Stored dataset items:
--- START ---

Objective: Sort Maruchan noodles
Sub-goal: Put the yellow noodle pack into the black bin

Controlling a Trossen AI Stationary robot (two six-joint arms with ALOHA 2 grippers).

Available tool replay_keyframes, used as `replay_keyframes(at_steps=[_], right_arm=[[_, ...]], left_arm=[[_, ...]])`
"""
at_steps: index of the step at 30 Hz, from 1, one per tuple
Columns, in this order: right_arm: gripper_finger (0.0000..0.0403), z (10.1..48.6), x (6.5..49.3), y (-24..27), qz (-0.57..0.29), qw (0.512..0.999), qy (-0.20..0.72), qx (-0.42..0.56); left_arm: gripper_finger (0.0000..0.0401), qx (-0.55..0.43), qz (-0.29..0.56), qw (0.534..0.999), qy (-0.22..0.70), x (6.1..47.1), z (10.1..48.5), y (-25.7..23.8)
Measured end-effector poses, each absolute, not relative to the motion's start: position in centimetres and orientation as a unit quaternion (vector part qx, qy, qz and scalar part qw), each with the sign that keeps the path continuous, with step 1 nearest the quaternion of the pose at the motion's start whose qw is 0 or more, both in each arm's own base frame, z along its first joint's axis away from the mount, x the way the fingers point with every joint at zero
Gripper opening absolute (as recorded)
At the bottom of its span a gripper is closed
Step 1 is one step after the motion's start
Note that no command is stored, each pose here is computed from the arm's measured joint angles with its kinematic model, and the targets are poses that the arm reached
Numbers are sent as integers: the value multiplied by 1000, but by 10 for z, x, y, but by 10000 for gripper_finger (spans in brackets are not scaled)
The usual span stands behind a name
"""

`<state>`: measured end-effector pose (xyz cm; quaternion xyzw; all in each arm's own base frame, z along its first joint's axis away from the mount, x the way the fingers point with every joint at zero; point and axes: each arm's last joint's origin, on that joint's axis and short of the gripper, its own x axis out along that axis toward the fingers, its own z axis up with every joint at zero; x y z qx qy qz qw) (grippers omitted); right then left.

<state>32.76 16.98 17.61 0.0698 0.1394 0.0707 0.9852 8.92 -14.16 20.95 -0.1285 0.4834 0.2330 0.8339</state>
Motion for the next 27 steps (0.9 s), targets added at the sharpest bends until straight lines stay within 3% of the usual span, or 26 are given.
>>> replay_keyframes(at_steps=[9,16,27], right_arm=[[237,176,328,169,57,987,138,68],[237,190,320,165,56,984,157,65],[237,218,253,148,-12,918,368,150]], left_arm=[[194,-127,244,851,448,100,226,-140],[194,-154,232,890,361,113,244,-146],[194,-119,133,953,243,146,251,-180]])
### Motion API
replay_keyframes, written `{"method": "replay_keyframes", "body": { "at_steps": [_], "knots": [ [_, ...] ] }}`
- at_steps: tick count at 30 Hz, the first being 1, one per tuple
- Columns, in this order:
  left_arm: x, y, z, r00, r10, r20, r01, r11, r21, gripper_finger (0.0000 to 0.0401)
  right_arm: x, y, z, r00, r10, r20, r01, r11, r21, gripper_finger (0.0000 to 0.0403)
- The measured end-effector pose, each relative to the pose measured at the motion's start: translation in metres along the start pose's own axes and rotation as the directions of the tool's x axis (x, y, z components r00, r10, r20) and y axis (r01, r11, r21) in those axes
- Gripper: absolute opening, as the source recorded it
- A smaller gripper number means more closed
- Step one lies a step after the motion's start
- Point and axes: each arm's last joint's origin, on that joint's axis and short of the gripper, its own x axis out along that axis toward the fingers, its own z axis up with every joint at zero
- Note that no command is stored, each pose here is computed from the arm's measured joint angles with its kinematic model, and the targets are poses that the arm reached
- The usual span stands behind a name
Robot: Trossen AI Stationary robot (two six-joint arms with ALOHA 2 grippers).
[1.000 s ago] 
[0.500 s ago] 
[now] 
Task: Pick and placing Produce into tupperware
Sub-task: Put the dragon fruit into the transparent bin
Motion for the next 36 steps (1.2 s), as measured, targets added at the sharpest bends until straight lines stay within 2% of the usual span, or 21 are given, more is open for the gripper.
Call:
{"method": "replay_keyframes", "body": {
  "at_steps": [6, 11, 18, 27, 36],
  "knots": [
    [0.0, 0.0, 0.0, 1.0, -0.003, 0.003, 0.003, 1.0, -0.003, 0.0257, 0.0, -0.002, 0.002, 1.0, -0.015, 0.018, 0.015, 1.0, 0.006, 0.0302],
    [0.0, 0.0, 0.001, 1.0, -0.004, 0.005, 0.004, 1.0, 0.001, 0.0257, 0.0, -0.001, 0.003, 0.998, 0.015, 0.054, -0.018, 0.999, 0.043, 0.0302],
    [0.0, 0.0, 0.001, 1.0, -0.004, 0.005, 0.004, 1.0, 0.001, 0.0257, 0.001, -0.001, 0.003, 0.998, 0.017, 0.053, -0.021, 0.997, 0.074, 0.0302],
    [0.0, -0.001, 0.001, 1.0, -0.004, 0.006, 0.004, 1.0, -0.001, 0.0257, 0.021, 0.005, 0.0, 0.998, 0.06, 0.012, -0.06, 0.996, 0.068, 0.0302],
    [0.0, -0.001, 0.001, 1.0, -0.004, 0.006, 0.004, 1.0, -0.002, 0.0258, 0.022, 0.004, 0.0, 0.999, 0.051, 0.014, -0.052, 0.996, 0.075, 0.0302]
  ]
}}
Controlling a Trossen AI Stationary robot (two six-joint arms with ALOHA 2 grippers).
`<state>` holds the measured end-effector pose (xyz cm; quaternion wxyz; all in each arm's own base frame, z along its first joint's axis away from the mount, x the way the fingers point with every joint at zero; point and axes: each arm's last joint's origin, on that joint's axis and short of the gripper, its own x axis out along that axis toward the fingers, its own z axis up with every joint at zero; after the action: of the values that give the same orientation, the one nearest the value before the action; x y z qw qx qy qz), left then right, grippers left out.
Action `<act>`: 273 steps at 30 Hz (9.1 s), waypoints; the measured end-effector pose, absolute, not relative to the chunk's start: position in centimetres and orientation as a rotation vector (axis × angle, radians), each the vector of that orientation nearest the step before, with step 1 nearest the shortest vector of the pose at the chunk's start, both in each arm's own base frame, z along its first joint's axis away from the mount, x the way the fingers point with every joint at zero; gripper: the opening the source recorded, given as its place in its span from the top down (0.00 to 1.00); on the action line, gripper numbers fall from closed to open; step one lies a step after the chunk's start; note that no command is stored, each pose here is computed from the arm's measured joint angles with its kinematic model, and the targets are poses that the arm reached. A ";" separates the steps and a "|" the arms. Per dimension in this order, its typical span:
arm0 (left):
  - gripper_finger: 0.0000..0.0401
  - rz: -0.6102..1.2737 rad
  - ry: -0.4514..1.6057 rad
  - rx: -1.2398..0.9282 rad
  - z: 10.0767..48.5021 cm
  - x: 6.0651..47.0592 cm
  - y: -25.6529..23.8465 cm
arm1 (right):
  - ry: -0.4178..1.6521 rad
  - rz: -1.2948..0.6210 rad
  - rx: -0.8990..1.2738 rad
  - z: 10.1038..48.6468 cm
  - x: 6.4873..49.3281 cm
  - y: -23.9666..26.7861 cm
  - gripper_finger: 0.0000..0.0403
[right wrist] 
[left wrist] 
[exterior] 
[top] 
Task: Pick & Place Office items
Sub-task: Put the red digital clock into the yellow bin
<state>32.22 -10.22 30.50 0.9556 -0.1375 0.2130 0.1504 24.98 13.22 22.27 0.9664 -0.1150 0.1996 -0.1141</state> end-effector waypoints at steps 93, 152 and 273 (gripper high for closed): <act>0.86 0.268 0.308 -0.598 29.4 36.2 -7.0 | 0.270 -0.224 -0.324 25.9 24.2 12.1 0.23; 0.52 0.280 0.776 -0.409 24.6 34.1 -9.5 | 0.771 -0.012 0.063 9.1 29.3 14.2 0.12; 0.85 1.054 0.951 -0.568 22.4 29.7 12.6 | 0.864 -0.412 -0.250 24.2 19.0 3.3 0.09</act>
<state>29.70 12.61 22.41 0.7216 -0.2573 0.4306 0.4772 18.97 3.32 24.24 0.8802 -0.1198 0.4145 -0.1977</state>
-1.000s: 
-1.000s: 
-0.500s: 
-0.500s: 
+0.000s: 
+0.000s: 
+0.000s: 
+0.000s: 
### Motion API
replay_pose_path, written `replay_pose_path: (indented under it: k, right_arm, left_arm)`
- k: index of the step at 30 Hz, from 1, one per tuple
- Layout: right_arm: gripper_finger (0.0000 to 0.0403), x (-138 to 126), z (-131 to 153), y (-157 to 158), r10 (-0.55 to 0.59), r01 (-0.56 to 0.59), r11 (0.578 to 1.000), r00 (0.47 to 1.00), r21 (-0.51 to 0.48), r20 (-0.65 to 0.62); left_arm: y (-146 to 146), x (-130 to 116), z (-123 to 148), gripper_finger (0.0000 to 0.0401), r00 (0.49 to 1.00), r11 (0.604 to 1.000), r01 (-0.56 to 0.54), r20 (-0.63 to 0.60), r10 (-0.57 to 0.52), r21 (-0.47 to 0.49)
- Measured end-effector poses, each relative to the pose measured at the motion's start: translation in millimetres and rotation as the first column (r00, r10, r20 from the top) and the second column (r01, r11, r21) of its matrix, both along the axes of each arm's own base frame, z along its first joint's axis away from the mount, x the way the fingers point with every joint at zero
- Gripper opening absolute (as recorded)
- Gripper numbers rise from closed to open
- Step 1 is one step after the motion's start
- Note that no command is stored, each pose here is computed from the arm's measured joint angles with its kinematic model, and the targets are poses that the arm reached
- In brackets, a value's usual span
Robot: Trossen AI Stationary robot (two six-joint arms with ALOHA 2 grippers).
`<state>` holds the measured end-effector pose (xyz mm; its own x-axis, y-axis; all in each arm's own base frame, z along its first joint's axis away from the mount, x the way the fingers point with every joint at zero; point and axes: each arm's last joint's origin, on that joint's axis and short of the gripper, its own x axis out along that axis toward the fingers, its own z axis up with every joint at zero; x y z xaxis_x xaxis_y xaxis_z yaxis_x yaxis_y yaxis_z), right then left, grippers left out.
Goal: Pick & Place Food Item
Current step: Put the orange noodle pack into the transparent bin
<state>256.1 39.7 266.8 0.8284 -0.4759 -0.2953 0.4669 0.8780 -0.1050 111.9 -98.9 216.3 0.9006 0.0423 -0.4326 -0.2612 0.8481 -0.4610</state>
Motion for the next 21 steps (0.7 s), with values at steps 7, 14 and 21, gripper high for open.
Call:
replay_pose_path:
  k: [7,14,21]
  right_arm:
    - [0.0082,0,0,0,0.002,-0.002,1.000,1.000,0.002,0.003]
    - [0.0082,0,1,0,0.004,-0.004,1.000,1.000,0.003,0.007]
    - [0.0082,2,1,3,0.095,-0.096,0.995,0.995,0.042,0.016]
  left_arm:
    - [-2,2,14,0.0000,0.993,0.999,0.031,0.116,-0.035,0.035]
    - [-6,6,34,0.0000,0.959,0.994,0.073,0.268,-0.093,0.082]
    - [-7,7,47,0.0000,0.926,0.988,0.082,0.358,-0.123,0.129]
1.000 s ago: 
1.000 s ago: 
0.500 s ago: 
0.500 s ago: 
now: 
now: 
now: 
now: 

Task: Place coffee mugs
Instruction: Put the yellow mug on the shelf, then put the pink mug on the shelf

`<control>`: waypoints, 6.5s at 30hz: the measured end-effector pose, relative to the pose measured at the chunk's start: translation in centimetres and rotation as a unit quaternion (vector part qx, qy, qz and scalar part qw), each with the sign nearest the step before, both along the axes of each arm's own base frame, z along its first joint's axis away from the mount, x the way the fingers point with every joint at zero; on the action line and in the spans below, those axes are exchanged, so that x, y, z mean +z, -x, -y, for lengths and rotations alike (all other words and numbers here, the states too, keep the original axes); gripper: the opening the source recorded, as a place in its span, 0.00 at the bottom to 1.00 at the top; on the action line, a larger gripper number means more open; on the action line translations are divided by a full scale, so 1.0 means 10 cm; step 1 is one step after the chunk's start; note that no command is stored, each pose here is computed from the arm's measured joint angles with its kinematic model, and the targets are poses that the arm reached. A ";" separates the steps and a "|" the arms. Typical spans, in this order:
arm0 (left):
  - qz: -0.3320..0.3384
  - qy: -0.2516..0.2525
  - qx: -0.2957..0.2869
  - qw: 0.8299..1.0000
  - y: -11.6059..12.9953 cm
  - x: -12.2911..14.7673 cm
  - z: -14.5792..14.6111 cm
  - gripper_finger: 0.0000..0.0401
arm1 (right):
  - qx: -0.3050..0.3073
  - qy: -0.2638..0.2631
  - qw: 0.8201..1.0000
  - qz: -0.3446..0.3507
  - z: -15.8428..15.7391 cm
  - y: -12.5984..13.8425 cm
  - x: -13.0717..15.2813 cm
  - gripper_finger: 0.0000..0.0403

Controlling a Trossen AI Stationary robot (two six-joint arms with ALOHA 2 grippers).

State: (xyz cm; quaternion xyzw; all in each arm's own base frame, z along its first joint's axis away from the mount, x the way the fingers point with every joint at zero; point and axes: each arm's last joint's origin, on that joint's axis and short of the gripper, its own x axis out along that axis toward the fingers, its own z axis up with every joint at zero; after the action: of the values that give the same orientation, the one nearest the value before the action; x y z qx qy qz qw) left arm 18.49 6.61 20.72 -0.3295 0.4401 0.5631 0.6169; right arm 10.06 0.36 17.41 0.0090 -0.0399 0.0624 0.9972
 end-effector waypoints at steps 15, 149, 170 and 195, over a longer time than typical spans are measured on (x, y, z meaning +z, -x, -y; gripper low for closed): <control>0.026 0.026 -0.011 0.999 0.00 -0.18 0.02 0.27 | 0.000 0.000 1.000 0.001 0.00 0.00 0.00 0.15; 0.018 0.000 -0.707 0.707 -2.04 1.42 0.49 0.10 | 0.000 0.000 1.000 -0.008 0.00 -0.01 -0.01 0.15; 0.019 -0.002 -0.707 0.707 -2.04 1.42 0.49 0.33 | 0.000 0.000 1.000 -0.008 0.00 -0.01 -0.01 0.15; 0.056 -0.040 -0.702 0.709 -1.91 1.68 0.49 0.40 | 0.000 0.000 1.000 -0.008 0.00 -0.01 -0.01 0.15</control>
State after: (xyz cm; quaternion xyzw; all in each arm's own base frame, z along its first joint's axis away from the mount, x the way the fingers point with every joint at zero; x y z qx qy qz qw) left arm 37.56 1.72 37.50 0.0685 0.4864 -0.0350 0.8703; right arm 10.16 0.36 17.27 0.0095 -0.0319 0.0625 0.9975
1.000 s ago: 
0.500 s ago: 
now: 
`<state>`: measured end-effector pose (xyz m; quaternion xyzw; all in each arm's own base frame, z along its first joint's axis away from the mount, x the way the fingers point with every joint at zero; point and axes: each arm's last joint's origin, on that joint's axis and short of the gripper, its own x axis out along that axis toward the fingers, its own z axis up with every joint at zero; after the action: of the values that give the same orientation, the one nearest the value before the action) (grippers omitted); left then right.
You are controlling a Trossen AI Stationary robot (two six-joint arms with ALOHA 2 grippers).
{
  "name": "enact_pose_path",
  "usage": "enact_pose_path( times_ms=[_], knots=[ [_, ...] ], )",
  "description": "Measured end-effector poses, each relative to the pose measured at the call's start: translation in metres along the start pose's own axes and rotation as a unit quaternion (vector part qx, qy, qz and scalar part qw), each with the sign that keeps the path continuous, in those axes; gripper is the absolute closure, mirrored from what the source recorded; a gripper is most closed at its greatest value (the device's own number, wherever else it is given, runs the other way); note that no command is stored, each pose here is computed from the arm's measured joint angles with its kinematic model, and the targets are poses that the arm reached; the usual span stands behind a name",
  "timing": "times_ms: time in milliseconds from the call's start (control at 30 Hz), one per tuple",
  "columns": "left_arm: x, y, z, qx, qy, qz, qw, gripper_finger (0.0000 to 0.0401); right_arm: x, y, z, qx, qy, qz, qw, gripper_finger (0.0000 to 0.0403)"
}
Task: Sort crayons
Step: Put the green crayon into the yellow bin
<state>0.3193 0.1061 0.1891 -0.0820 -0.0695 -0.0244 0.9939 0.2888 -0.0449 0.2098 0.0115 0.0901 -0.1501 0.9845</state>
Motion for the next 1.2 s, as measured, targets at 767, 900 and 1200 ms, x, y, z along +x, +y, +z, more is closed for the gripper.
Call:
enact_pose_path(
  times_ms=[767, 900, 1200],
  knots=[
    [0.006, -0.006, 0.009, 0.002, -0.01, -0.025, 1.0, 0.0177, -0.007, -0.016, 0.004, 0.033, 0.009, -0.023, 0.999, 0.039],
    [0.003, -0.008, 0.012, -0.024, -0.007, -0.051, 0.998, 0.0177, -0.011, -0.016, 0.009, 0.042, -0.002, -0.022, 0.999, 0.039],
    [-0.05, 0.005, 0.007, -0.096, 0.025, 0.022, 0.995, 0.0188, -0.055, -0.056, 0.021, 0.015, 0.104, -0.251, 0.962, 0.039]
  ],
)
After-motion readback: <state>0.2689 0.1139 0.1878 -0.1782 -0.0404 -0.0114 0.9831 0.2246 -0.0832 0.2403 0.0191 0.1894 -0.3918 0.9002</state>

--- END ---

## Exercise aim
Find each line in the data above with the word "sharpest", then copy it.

## Reply
Motion for the next 27 steps (0.9 s), targets added at the sharpest bends until straight lines stay within 3% of the usual span, or 26 are given.
Motion for the next 36 steps (1.2 s), as measured, targets added at the sharpest bends until straight lines stay within 2% of the usual span, or 21 are given, more is open for the gripper.

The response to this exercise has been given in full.